I’m cheating on yoga with Pilates.
Full disclosure, I used to really hate Pilates. When I was in grad school for dance a million years ago, it was a requirement, and the octogenarian that taught it was even meaner than she was old. She would tell the class daily how terrible we were, and would push on my belly so hard I thought I would barf.
But she was a legend in the Pilates world, had studied with Joseph Pilates himself, and there was a sort of hushed awe when people would say her name. Whatever. I absolutely hated it. That also happened to be the same time period when I was getting my first yoga certification, and I was over the moon, smitten, googly-eyed in love with yoga. In my shamelessly dualistic worldview (not very yogic, I know), I pitted yoga against Pilates, and yoga won out big time.
Fast forward two decades, and I feel like I have done a 180 (proof positive that I am still pretty entrenched in duality I guess!) Now I love Pilates. It gives me so much of what I have needed for so very long. Stability. A strong center. Feeling like I can’t so easily be pushed off-kilter. And, oh, how it helps my yoga-injured back! Seriously, I love it. I can’t get enough of it.
But I do feel a tiny bit like I am having an illicit affair, like I am sleeping with the enemy. Currently, I take Pilates classes far more often than yoga, and my body is actually doing better. So what does this mean? Is Pilates better, safer, healthier than yoga? Have I wasted all these years getting the wrong certifications, teaching the wrong classes, doing all the wrong things?? Agghh!! (See how many times I used the word wrong in that sentence? Oh, duality, you ARE a beast!)
If I am honest with myself, I have to acknowledge that my issues with yoga aren’t really because of yoga itself, but rather pieces of evidence about the ways in which my own yoga lacks balance. There are plenty of ways to practice yoga with the same support, stability, and center that Pilates provides. But yoga does require that you work (or in some cases, work less) in order to figure it out. Finding balance is different for every single individual, and since balance is also dynamic, it means different things for the same individuals throughout various moments of their lives.
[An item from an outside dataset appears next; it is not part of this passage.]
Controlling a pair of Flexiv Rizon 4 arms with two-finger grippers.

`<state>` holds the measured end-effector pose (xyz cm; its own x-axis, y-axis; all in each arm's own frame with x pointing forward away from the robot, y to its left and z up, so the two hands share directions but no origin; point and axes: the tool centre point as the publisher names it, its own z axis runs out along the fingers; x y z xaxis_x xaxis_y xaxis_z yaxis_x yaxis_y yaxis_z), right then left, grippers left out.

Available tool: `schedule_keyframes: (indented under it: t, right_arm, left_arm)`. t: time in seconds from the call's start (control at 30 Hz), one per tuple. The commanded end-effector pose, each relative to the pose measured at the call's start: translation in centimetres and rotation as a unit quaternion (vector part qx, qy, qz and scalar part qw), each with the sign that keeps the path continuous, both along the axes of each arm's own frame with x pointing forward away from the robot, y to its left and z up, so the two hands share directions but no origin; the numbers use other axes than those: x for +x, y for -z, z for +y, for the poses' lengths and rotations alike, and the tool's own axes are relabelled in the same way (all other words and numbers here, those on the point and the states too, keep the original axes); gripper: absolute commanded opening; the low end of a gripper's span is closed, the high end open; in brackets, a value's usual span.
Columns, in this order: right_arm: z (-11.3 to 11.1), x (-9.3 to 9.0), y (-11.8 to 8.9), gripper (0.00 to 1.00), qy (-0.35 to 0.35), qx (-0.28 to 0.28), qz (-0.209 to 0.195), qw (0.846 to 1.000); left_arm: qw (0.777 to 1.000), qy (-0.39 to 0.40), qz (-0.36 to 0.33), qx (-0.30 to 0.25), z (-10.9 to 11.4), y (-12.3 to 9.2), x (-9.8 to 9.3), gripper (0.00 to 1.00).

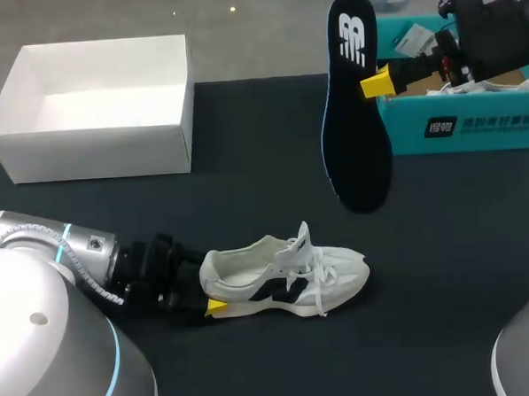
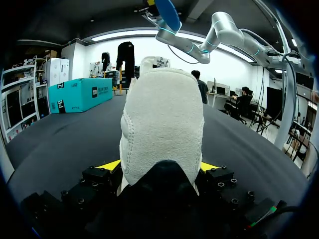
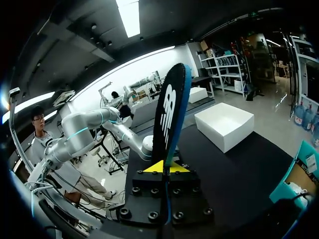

At this point in my life, my own personal balance requires doing much less of the deep stretching that so many of my favorite asanas involve (yes, I know, I’m not supposed to have “favorites,” but you know…DUALITY). I would be lying if I said I am not sad about this loss. But there you have it. Balance isn’t a cakewalk, and neither is yoga.
In terms of teaching, balance needs to come in the way I communicate with students. The same stock phrases I have used to describe poses a million times already simply won’t cut it. Honestly, if I never again utter the phrase, “Send your sitting bones back,” I’d be fine with it. My sitting bones don’t need to go any further back; they need to squeeze in! Meanwhile the student in front of me may need something else entirely, and the student next to them may not even know what a “sitting bone” is. All the words I offer my students should be in service to helping them find their own individual balance. Full stop. Stale language and stock phrases have no place in that discourse.
But back to Pilates! Even as I’m writing this, I am feeling that post-Pilates class buzz, that gentle core ignition that my back and my body love so very much. Of course I am having an affair with Pilates; it is so damn easy to love! Yoga on the other hand, not so easy. Yoga asks a thousand different things from all of us. It asks us to work our asses off as well as do absolutely nothing. It asks us for single-pointed focus and also to clear our minds. It asks us not to run away from ourselves over and over again. And you guys…all that is really hard! But even I, in all my disenchantment and shortcomings, know that it is worth it.
For now however, I am going to get the most out of my Pilates affair. I am going to try to strengthen my center just as much as I can so that I can bring it with me into yoga and everything else that I do. I know that this is much easier said than done. I also know that I have a very long way to go.